クレイザを出発してから数日後、俺たち勇者一行は俺が忍たちとひそかに作っていた拠点に到着していた。


「ときどきいなくなるから何をしていたかと思えば、こんなの作っていたのね」


「こんな立派な拠点必要ありますか?」


「魔王の領地に入るんだぞ? 準備できる場所があった方がいいだろ?」


「それにしても、大げさすぎるような……」


 実際、ここは普段は忍たちが使っているから、この大きさでちょうどいいのだが現在は俺たち三人だけ。


 三人にこの三階建て、地下付きの拠点はたしかにでかすぎるな。


「まあ、一週間くらいはここで準備にあてよう」


「一つ心配事があるんだけど、私たち勇者一行って回復魔法使える人いないじゃない? 先の事を考えると一人ぐらいいたほうが……」


「たしかにそうだ、でも大丈夫だ。アテはある」


 俺たちは自分たちの部屋をそれぞれ決め居間(いま)に集合する。


「なんか、懐かしい空間ね。ソウマが作ったの? 意外と和風がすきだったのね」


 そう、外観は俺がそれっぽく作ったのだが、内装を忍たちに任せた結果、和風な内装になってしまった。


「あ、ああ。実家が畳とかだったから、ついな」


 もちろん大嘘だ。バリバリのフローリングだった。


 俺たちは今後のそれぞれの行動を話し合い、解散となった。


 ユフィナは今まで通り修行を継続。


 ミトハは近くにある魔王軍の防衛最前線である砦に助っ人にいって、魔人との実戦訓練をしてくるようだ。


 俺はこれからの魔王領や龍月国の戦争に向けての最終準備。


 具体的には人員配置だ。


 魔王領に連れていく忍と戦争に参加する忍の配置をエルナと共に話あう。



 翌日になるとミトハは一週間後には帰ってくると、不良娘のようなことをいって出ていった。

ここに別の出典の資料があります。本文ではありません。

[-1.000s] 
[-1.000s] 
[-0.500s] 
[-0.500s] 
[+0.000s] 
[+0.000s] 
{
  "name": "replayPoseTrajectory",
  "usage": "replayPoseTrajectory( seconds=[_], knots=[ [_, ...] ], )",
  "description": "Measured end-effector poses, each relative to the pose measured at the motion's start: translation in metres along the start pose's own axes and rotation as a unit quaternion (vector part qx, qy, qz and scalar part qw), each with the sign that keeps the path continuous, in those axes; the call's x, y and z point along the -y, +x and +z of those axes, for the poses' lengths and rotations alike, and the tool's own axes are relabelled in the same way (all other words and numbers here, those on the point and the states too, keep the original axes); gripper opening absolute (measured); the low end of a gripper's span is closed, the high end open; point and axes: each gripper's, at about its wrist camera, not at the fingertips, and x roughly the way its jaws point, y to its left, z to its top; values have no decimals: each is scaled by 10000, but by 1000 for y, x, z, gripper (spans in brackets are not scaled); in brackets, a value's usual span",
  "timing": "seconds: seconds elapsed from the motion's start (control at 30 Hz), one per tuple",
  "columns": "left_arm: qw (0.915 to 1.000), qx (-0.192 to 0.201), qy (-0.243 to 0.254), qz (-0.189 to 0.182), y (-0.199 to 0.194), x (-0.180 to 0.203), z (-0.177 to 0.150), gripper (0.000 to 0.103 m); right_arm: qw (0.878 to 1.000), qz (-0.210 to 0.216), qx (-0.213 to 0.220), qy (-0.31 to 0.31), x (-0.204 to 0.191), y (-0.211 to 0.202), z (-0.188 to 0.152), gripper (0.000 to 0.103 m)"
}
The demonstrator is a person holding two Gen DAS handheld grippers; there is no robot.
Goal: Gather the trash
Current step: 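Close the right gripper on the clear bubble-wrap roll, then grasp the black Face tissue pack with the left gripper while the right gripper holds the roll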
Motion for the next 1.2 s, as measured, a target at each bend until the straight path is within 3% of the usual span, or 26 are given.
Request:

 ユフィナは拠点前でいつもの修行メニューを始めている。


 彼女の修行は以外にも瞑想(めいそう)からはじまるのだった。


 俺は拠点の地下にある隠し通路から、はなれへと向かう。


 はなれではエルナたちが戦争前の準備をしているだろう。


「ソウマ様、おはようございます」


「ああ、それで龍月国の様子はどうだ?」


「解放軍の数が過去最大となり、いつでも戦争を起こせます」


「開戦のタイミングは俺たちが魔王領に入ったらに変更する」


「開戦をして様子を見てから魔王領入りするのでは問題がありましたか?」


「もし大量の魔人が砦に押し寄せてきたら、砦から入る俺たちも戦いに参加しなくちゃだろ?」


「たしかにそうですね」


 俺はその後、各部隊から報告を受けてから今後の方針について話し合う。


 話し合いの結果、解放軍に潜入している忍たちと連携し実質人質となっている家族を保護する。


 この行動で忍の存在も解放軍が戦争を起こそうとしているのも隠せなくなるだろう。


 よって保護したのちすぐに開戦という流れになる。


 確実に勝利するために、忍たちも解放軍と共に戦争に参加する。


 俺は戦争にまで参加しなくても良いと思ったのだが本人たちが、やりたいというのなら止めることはできない。


 そこからは忍たちが考えた実際の行動パターンをすべて聞かされ、たいしたアドバイスもすることなく、気づいたら夜となっていた。


 ほぼ毎日、同じような生活が続き一週間がたつ。


 いよいよ明日、魔王領へと向かう。